## [What is needed]
From the entries below, please output exactly the lines starting at the one containing "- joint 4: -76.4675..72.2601" and ending at the one containing "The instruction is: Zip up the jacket", both included.

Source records
⟨
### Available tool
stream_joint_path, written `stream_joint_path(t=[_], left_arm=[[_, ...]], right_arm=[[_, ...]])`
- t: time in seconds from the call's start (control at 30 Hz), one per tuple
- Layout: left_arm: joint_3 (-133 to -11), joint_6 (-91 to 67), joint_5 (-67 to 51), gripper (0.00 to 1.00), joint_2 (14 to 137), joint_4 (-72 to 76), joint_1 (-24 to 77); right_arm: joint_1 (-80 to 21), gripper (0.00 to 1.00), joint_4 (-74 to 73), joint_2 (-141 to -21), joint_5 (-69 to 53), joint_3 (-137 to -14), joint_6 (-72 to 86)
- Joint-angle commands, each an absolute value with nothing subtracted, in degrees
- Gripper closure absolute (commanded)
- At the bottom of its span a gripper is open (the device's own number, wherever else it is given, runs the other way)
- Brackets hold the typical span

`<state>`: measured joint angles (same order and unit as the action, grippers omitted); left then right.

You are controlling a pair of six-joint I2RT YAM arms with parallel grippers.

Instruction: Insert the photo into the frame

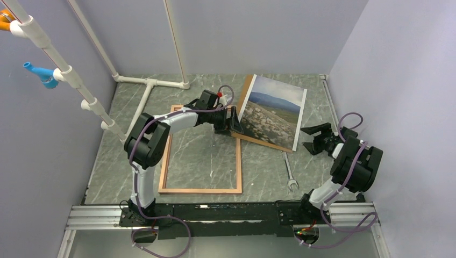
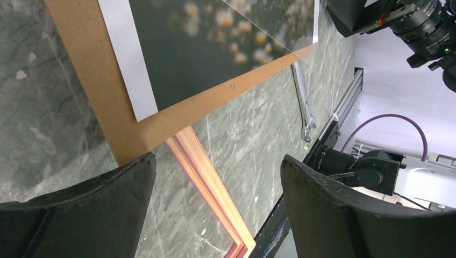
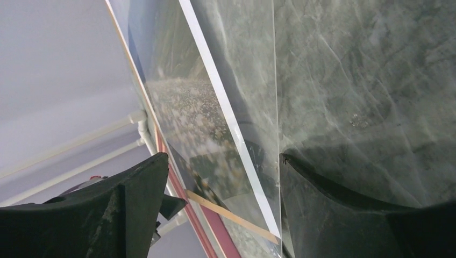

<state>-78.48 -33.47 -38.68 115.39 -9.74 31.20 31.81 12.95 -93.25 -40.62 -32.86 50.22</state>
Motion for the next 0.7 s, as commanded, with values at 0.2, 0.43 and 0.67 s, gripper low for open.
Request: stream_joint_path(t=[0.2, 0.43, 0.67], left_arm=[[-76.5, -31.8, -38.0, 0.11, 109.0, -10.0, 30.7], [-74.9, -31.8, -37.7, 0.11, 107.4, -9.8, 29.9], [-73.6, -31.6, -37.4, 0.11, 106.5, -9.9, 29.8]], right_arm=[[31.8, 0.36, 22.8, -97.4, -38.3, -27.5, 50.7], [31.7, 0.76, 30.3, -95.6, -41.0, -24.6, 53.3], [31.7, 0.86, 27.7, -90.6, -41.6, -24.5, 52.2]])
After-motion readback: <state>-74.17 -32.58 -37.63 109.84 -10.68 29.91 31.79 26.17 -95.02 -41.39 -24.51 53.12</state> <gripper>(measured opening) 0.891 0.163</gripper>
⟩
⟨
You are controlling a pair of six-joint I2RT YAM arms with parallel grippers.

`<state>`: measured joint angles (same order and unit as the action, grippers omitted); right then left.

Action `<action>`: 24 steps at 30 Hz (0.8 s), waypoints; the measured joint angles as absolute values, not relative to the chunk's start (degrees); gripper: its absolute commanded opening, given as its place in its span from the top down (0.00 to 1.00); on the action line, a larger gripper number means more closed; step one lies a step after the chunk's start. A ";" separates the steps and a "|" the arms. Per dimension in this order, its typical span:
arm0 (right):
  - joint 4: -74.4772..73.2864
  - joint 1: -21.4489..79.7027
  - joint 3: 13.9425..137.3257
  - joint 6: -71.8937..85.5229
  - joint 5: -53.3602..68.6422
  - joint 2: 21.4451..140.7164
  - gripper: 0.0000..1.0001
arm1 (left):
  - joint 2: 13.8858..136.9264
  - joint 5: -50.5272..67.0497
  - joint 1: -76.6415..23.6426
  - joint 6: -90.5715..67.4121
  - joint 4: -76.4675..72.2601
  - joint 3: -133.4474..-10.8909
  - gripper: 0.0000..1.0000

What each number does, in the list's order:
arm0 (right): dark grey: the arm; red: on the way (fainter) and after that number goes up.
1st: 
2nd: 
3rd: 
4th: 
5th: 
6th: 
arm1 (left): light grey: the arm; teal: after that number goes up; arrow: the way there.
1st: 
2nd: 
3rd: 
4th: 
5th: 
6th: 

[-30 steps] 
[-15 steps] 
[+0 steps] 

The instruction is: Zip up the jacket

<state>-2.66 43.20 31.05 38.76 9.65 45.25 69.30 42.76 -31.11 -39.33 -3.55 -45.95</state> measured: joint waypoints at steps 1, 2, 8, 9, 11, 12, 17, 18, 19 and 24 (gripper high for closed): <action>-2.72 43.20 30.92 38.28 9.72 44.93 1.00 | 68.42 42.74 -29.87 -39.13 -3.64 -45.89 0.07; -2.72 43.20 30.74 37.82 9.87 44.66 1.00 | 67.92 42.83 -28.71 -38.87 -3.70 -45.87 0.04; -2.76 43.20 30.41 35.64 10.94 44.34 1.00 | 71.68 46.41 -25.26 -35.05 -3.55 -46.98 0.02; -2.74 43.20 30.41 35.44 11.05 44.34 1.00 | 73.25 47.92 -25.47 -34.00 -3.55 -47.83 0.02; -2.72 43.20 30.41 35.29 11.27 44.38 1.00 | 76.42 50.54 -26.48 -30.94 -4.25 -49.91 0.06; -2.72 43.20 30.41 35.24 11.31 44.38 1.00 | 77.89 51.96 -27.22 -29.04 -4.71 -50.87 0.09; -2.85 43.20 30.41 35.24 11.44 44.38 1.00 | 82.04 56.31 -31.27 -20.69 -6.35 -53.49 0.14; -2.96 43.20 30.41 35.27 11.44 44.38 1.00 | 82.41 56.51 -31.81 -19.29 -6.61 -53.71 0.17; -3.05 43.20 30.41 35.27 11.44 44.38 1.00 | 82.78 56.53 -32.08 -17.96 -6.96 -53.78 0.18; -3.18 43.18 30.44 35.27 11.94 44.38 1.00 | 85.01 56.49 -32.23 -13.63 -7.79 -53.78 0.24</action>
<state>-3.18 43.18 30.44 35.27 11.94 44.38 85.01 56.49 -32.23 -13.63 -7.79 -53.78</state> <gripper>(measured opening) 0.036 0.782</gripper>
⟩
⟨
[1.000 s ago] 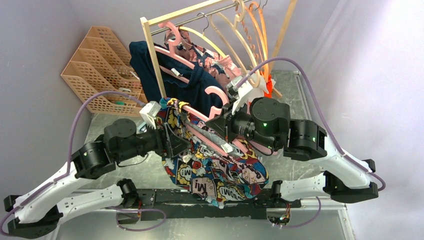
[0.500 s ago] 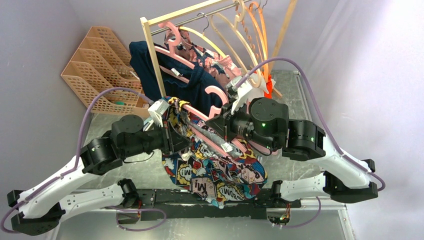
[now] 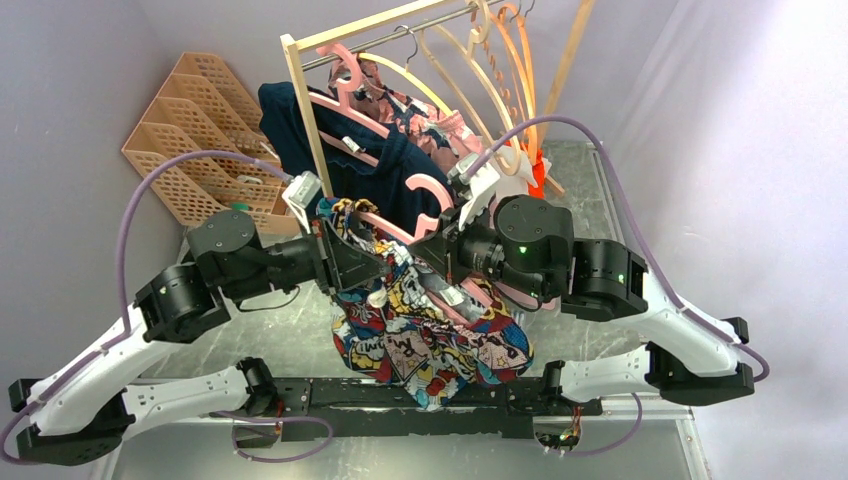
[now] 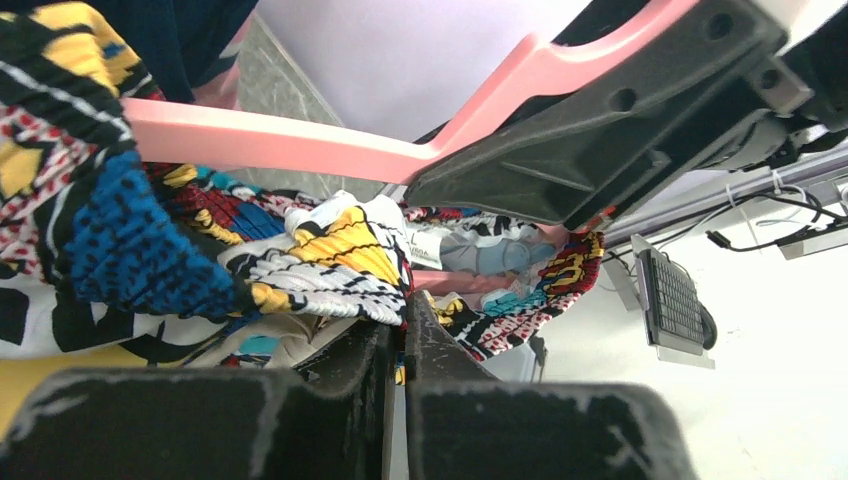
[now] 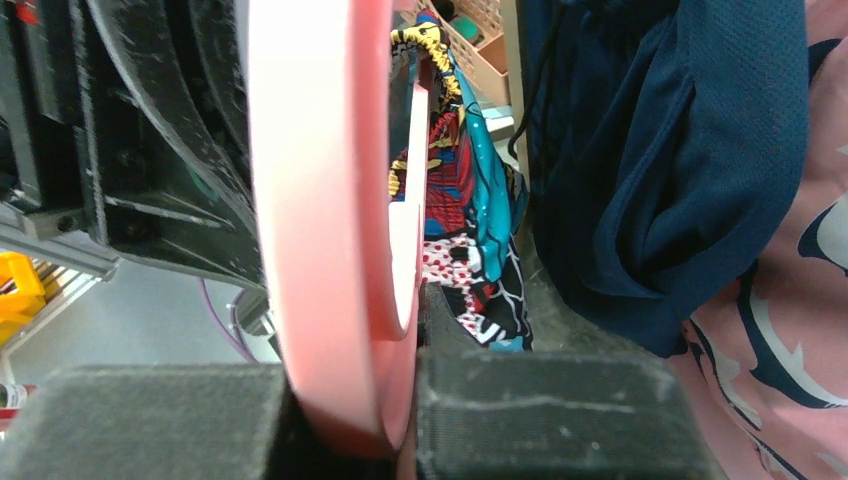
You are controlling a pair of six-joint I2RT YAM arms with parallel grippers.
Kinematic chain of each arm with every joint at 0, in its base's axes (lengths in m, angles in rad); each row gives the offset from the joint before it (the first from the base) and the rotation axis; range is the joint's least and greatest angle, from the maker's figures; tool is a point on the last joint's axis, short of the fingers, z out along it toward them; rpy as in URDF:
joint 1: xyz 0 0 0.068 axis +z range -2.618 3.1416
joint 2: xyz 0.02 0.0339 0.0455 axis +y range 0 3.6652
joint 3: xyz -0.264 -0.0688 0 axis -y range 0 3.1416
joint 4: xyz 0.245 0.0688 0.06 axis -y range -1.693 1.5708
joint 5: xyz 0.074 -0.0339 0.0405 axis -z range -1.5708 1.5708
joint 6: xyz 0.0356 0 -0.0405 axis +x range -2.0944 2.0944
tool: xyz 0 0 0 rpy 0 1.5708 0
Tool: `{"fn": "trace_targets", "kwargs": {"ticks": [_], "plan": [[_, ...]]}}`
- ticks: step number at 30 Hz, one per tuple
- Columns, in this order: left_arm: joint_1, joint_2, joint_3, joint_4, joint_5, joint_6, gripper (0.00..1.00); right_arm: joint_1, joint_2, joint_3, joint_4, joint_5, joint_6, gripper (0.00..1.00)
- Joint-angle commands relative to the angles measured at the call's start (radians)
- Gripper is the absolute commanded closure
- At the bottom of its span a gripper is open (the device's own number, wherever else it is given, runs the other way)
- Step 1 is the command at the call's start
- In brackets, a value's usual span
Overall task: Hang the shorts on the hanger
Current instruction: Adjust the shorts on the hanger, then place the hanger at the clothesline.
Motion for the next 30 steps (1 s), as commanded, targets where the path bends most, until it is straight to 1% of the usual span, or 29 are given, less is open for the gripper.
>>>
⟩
## [Answer to this task]
  - joint 4: -76.4675..72.2601
  - joint 3: -133.4474..-10.8909
  - gripper: 0.0000..1.0000

What each number does, in the list's order:
arm0 (right): dark grey: the arm; red: on the way (fainter) and after that number goes up.
1st: 
2nd: 
3rd: 
4th: 
5th: 
6th: 
arm1 (left): light grey: the arm; teal: after that number goes up; arrow: the way there.
1st: 
2nd: 
3rd: 
4th: 
5th: 
6th: 

[-30 steps] 
[-15 steps] 
[+0 steps] 

The instruction is: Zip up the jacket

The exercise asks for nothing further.